Music Reviews

Twin Shadow Confess

(4AD) Rating - 6/10

Countless bands and artists have prided themselves on recycling 80s new wave influences into a fresh sound, some successfully and others quite forgettably.  Thankfully, it’s 2012, and this past decade’s reimagining of the 80s, along with its revival of post-punk and new wave, is reaching its inevitable end of intrigue.  While it’s certainly relieving to consider at least a few years of something other than new wave interpretations, one must wonder where the conclusion of this trend will leave artists like Twin Shadow – moniker for Gary Lewis Jr. – whose careers are still in their infantile stages. 

What makes Forget, Twin Shadow’s 2010 debut, worth its repeated listens was Lewis’ lyrical complexity in songwriting.  While many 80s revivalists replicate worn-out clichés to further evoke a distant and unmoving sense of nostalgia, Lewis enacts a distinct bad-boy persona that is at once believably authentic and unique.  Nearly every lyric on Forget deals with love interests in a manner that is both emotive and complex.  By not revealing too much of its narrator while developing enough to make his disinterest in committed relationships reflective, Lewis’ persona gains a subtle profundity. 

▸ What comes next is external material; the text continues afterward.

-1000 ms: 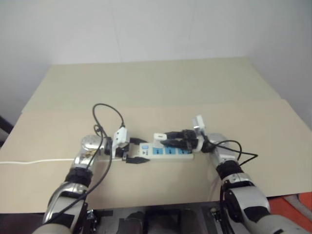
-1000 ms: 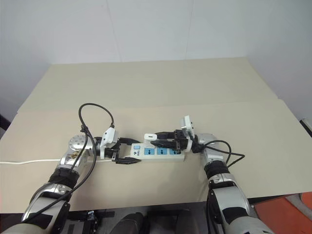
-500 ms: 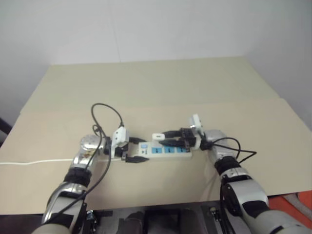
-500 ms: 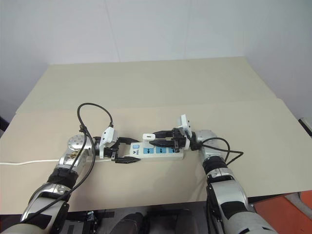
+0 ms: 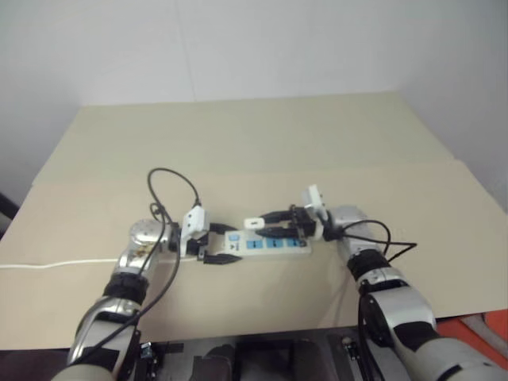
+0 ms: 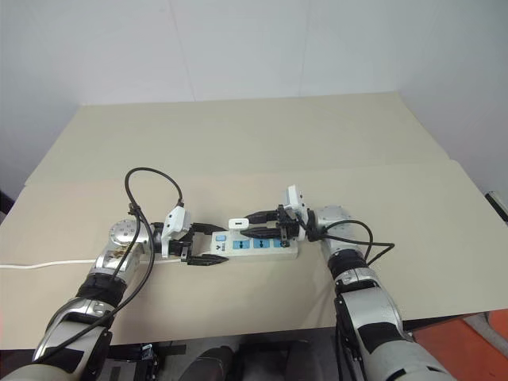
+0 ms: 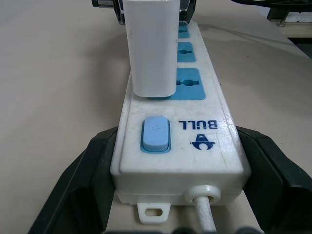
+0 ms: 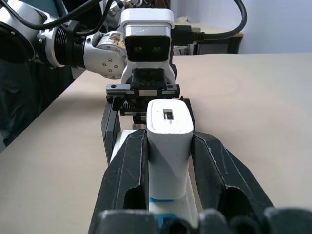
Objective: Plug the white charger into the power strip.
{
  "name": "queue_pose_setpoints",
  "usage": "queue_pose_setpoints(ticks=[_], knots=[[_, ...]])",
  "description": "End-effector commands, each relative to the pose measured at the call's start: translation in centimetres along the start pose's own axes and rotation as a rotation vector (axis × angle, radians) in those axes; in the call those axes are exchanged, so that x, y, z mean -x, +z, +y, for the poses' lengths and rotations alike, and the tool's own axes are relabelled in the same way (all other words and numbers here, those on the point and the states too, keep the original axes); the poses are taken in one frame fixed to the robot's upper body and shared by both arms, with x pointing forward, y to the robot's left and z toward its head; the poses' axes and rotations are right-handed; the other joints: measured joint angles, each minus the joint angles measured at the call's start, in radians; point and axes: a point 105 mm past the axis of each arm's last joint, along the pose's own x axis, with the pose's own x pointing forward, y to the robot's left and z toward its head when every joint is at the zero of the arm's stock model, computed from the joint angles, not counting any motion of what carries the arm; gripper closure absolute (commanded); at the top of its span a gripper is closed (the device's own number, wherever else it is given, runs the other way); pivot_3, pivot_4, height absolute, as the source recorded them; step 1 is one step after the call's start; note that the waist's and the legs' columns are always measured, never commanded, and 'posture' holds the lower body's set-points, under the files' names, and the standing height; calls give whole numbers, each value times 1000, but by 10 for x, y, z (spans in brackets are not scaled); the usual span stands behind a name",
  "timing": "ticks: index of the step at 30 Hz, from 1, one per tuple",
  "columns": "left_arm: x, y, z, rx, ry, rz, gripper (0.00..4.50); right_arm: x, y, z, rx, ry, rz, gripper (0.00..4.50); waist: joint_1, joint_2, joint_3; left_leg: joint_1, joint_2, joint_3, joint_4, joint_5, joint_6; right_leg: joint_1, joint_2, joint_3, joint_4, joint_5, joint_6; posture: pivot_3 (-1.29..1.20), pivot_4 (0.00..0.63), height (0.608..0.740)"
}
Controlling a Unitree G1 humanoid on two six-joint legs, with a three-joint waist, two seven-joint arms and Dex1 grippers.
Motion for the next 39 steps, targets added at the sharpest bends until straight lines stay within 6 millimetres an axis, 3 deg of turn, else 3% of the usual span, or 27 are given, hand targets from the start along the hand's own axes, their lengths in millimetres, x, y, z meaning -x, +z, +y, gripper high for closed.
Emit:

Considering the delivery of these lyrics and the accompanying music, Lewis’ talents as a songwriter and wordsmith are understated.  This can be attributed largely to the unnecessarily subdued production Chris Taylor (of Grizzly Bear) provides, stressing reverb and obscurity over clarity.  For Lewis, the strength of his songwriting and vocal talent does not warrant obscurity; if anything, it needs to be at the forefront of his music.  If anything, the success of Forget only proves the appeal of his songwriting talents.

Considering Forget’s weaknesses, Twin Shadow’s second album Confess is an instant success in that it has an urgency not found anywhere on the debut.  Lead single Five Seconds, an irresistibly catchy single reminiscent of Billy Idol, is everything Forget excelled in, only amplified.  The production is louder, giving more emphasis to the beats, bass, and synths that dominate each song.  Best of all, the result is far more exciting and enticing, and ultimately makes Twin Shadow – Gary Lewis Jr. – a more memorable personality. 

Unfortunately, the heavy wear upon new wave revivalism in the past few years has really limited the scope of this album as per its originality.  Yes, Lewis has masterfully captured what the debut lacked, but there’s hardly a moment when the heavier production and delivery does not evoke M83 or TV on the Radio.  From opener Golden Light to the disco-tinged Beg for the Night, it’s difficult to say that we have not heard this synth-flaring rock elsewhere, and often with more conviction. 

Not to say that there aren’t great moments on ConfessYou Call Me On is a spectacular electro rock gem that employs beats more complex than anything Lewis has used before.  Elsewhere, When the Movie’s Over (possibly a Doors allusion) is polished and showcases a more dynamic side of Lewis’ voice.  And finally, the album’s closer, Be Mine Tonight is perhaps the greatest song Lewis has written yet, and perhaps the closest he has come to writing a proper love song (though the hints of avoiding serious commitment still linger).  It’s difficult to say that there are some great songs on this album, but it’s true; unfortunately Lewis fails to take advantage of this fact by lagging behind the innovation and originality of the preceding 80s revivalist movement.